问题描述
这几天在做基于mapreduce和opentsdb的开发。具体需求是:当前opentsdb中存放了大量时序数据,要求查询某一天内的所有数据并使用mapreduce进行处理。若直接全盘扫面则效率太低。曾考虑采用setStartRow和setStopRow的方式缩小扫描范围,但考虑到opentsdb的rowkey设计是:metric(6位) + timestamp (4位) + tags(3*6位),这里存在一个问题:由于rowkey的开头设计是metric而不是时间戳,因此同一天内的数据所在的行在opentsdb中并不连续,若查询范围中只有一个metric则可使用这种方法,而查询范围中包含多个metric,因此可以考虑使用hbase的MultiRowRangeFilte过滤器。关于opentsdb的信息可参考:http://www.jianshu.com/p/0bafd0168647
实现方法
1.从tsdb-uid表中读取所有的metric对应的uid。
2.根据uid和时间戳拼合目标范围的起止rowkey。(这里对tags的形式没有要求,tags位直接设为0即可。
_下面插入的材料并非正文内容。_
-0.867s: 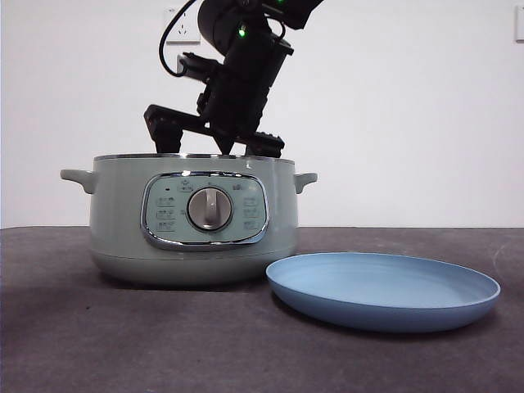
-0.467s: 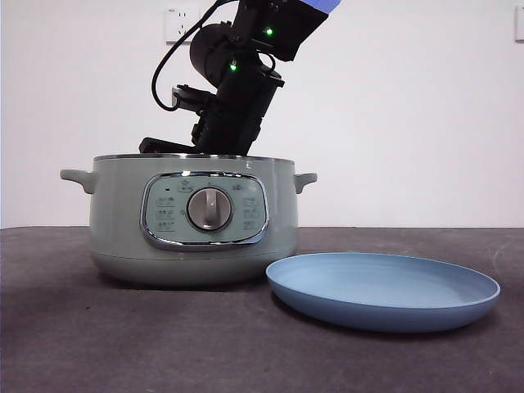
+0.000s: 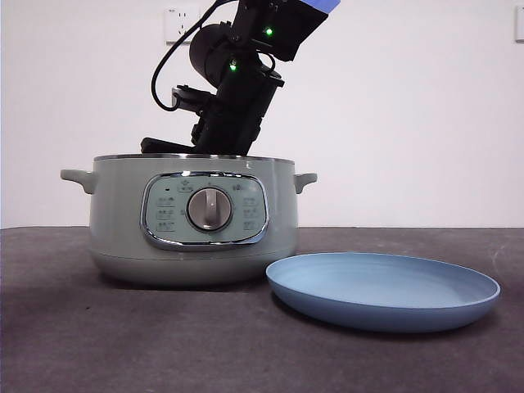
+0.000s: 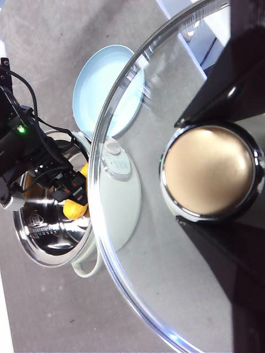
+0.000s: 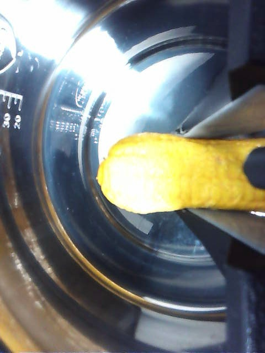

)如,uid为{-41,-20,-82,-34, -75,-107},日期为2017-09-01范围内的数据的起止rowkey为{-41,-20,-82,-34, -75,-107, 89, -88, 50, -128, 0, 0, 0, 0, 0, 0, 0, 0, 0, 0, 0, 0, 0, 0, 0, 0, 0, 0}至{-41,-20,-82,-34, -75,-107, 89, -87, -124, 0, 0, 0, 0, 0, 0, 0, 0, 0, 0, 0, 0, 0, 0, 0, 0, 0, 0, 0}。将所有的metric在目标日期范围的岂止rowkey存放至List中,并创建MultiRowRangeFilter过滤器。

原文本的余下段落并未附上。